* TASK REQUIREMENTS: What you produce should be every line from the data that includes "frame".

Records from a data source:
════════════════

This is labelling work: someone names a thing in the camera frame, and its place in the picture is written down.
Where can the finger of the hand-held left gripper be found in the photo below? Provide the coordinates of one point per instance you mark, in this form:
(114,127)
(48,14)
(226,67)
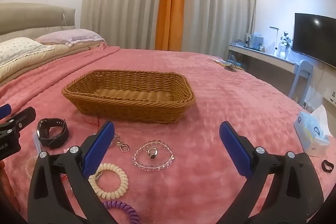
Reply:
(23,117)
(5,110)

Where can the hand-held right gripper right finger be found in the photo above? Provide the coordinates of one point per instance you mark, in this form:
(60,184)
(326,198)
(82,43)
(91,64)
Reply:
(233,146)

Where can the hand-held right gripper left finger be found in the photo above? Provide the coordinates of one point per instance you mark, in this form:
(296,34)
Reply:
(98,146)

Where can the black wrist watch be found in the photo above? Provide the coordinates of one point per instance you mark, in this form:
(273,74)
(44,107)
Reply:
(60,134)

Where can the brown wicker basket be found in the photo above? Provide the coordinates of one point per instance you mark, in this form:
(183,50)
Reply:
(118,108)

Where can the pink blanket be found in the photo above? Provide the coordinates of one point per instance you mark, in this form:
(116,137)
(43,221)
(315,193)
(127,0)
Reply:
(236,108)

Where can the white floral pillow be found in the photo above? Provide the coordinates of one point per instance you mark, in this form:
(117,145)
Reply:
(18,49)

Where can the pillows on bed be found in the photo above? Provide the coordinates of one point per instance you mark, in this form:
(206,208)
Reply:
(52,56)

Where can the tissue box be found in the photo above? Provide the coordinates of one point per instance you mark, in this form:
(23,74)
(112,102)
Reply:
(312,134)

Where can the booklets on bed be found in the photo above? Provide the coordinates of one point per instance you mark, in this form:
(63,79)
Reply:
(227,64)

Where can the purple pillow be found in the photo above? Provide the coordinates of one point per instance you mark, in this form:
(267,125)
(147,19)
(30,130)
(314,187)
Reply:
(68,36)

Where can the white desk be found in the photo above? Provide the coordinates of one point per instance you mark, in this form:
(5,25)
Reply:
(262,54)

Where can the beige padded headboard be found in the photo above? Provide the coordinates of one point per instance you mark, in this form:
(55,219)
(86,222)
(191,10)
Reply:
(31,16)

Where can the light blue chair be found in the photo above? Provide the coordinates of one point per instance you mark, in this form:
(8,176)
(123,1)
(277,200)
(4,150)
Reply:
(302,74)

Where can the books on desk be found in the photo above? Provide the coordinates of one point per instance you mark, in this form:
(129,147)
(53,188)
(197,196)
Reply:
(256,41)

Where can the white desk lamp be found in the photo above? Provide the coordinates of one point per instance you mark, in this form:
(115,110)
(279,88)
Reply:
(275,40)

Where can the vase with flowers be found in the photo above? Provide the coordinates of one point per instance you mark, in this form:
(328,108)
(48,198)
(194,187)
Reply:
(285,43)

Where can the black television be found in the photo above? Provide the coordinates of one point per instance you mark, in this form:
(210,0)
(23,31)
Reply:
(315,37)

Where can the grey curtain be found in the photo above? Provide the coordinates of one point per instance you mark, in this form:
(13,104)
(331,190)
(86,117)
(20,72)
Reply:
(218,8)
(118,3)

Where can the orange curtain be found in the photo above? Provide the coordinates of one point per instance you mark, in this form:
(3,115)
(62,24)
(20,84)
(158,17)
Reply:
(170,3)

════════════════

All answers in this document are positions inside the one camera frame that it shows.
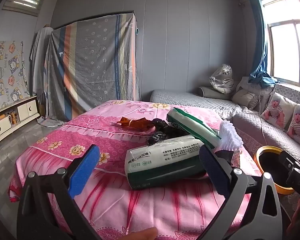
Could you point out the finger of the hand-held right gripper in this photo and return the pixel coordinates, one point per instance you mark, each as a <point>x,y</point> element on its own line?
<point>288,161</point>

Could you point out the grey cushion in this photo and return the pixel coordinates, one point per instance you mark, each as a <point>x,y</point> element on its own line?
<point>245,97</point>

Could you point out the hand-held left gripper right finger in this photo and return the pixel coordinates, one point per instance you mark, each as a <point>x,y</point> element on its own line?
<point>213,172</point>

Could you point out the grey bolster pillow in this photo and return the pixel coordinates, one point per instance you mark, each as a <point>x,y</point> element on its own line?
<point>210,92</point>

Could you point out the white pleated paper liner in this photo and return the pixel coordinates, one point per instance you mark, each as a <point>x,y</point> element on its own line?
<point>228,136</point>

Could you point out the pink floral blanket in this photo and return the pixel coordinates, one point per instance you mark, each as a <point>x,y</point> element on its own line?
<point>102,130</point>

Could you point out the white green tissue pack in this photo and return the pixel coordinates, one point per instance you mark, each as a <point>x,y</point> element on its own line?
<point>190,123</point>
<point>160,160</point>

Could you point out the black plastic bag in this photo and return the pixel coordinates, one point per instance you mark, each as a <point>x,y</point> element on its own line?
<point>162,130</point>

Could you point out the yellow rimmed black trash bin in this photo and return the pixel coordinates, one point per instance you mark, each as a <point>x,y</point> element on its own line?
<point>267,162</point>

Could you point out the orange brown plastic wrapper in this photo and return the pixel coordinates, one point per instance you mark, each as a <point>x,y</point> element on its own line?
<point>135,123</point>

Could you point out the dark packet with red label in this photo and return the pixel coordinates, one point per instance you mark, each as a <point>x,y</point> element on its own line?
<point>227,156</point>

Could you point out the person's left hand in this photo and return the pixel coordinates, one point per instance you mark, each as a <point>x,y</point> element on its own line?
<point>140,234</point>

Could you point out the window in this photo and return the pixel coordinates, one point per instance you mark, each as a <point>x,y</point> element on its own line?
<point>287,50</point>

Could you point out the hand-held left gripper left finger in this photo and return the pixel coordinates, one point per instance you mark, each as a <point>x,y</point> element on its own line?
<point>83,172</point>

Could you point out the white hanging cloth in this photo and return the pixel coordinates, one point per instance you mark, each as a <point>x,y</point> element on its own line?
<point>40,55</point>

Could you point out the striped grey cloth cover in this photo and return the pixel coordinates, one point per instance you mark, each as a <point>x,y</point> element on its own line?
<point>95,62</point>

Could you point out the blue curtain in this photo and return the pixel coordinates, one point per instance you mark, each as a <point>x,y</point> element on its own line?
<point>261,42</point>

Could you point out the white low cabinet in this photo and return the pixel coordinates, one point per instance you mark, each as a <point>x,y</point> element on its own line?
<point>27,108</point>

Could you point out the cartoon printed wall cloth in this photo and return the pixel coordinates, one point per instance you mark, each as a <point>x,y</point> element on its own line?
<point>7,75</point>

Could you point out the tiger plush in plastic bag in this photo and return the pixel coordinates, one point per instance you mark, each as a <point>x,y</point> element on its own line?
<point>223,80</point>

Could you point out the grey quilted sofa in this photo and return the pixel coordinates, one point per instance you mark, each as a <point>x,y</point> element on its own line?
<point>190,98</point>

════════════════

* ANSWER SPACE:
This is labelling work: someone names a thing in the camera frame, and its place in the picture is written down.
All answers in this document are positions inside the one camera frame that it shows.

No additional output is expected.